Comment 5 Vivek Goyal 2017-04-04 13:43:39 UTC
ok, so fluentd is the process which is keeping your mount points busy and that's why you can't remove those containers.

Now the question is who launches fluentd and how did another container's mount point manage to leak into fluentd's mount namespace.

First can you give me output of following.

- ls -l /proc/1/ns/mnt
- ls -l /proc/$(ps -C dockerd-current -o pid=)/ns/mnt

Also give me output of "docker info" on failing node.

Comment 8 Vivek Goyal 2017-04-04 14:24:28 UTC
Ok, so problem is recursive bind mounting of /var/lib/docker/containers/ inside fluentd containers.

That means, at the time of mount, any mount point inside /var/lib/docker/containers will become visible inside fluentd container and that will keep mount point busy and that means that will keep directory busy and that means container can't be removed.

For example, one of the mount points inside fluentd looks as follows.

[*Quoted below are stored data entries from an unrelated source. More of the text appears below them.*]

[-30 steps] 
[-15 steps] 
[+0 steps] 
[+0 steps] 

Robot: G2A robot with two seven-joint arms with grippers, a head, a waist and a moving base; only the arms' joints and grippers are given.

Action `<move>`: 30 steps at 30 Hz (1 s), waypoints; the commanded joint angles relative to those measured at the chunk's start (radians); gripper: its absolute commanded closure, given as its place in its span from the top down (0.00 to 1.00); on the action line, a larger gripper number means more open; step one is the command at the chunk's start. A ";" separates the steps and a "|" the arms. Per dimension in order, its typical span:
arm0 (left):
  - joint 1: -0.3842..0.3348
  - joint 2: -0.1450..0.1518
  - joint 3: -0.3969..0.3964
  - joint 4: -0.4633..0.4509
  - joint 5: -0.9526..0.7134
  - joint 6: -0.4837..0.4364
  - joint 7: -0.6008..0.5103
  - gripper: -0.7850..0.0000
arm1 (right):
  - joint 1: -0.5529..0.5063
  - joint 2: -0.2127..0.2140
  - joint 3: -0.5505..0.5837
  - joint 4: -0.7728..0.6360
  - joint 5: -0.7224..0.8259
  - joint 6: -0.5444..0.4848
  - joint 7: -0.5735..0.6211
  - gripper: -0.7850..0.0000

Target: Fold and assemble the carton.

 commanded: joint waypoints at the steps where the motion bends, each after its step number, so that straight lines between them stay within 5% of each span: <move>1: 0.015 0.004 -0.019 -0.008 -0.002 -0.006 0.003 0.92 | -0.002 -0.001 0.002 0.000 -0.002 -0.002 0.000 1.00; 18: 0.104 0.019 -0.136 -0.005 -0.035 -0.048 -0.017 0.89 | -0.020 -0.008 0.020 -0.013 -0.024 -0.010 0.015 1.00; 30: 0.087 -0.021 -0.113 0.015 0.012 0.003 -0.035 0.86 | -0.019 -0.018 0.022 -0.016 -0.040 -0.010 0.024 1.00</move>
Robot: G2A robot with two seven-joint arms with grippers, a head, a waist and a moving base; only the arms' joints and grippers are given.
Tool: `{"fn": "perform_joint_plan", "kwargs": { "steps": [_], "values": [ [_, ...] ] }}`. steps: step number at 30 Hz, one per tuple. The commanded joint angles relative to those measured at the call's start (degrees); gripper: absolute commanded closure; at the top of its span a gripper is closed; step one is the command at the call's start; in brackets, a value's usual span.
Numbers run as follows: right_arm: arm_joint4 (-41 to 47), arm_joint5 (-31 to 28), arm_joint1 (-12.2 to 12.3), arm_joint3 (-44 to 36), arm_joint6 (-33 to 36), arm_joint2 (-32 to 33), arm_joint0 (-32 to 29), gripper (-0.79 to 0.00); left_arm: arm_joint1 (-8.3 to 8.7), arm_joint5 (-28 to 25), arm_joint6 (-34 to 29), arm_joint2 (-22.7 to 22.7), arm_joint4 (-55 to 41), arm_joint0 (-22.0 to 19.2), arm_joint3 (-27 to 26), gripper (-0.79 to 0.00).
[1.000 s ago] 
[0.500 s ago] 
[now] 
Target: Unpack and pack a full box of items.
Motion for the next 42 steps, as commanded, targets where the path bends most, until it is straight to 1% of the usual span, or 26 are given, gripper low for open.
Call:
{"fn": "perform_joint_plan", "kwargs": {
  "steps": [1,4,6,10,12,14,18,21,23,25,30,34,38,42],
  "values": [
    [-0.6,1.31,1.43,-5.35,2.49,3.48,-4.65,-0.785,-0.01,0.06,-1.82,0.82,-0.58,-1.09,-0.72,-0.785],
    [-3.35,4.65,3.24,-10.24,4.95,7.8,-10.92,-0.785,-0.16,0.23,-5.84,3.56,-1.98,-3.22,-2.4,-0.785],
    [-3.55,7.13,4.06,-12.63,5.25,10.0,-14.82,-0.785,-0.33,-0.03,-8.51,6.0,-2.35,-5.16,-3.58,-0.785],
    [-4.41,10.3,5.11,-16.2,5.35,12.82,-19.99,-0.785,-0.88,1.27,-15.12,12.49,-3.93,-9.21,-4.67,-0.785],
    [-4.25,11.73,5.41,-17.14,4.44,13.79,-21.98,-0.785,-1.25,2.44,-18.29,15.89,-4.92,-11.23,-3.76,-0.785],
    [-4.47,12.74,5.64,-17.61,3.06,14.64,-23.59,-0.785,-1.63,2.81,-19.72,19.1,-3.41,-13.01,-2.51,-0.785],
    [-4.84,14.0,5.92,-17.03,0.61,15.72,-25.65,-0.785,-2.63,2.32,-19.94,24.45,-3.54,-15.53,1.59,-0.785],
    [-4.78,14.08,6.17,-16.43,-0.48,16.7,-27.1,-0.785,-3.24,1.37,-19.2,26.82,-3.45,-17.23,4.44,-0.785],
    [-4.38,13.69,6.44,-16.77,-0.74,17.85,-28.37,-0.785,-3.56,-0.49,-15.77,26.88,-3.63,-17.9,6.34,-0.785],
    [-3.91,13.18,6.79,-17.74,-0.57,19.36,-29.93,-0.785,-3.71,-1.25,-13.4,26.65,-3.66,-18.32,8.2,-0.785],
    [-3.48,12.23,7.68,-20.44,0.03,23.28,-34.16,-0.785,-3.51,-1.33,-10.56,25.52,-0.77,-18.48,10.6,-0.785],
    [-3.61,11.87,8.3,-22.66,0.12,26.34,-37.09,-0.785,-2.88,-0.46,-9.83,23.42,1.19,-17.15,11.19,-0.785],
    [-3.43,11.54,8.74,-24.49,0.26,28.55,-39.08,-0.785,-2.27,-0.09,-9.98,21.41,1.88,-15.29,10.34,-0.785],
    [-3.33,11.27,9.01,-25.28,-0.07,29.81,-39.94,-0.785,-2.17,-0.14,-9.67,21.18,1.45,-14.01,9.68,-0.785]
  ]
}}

shm /var/lib/docker/containers/7f6ff7bf8670f80291153b7dfe9e200caee3db524be5244b64601cda97c9ed5e/shm tmpfs rw,context="system_u:object_r:svirt_sandbox_file_t:s0:c287,c1002",nosuid,nodev,noexec,relatime,size=65536k 0 0

This is shm type mount on host and this is now visible inside container and this now means that deletion of container 7f6ff7bf8670f80 will fail. It will complain that can't remove directory /var/lib/docker/containers/<container-id>/shm as this is busy.

Comment 10 Vivek Goyal 2017-04-04 14:27:02 UTC
My first question to the fluentd container writers is that why do you need access to /var/lib/docker/containers/ directory and all the mount points underneath.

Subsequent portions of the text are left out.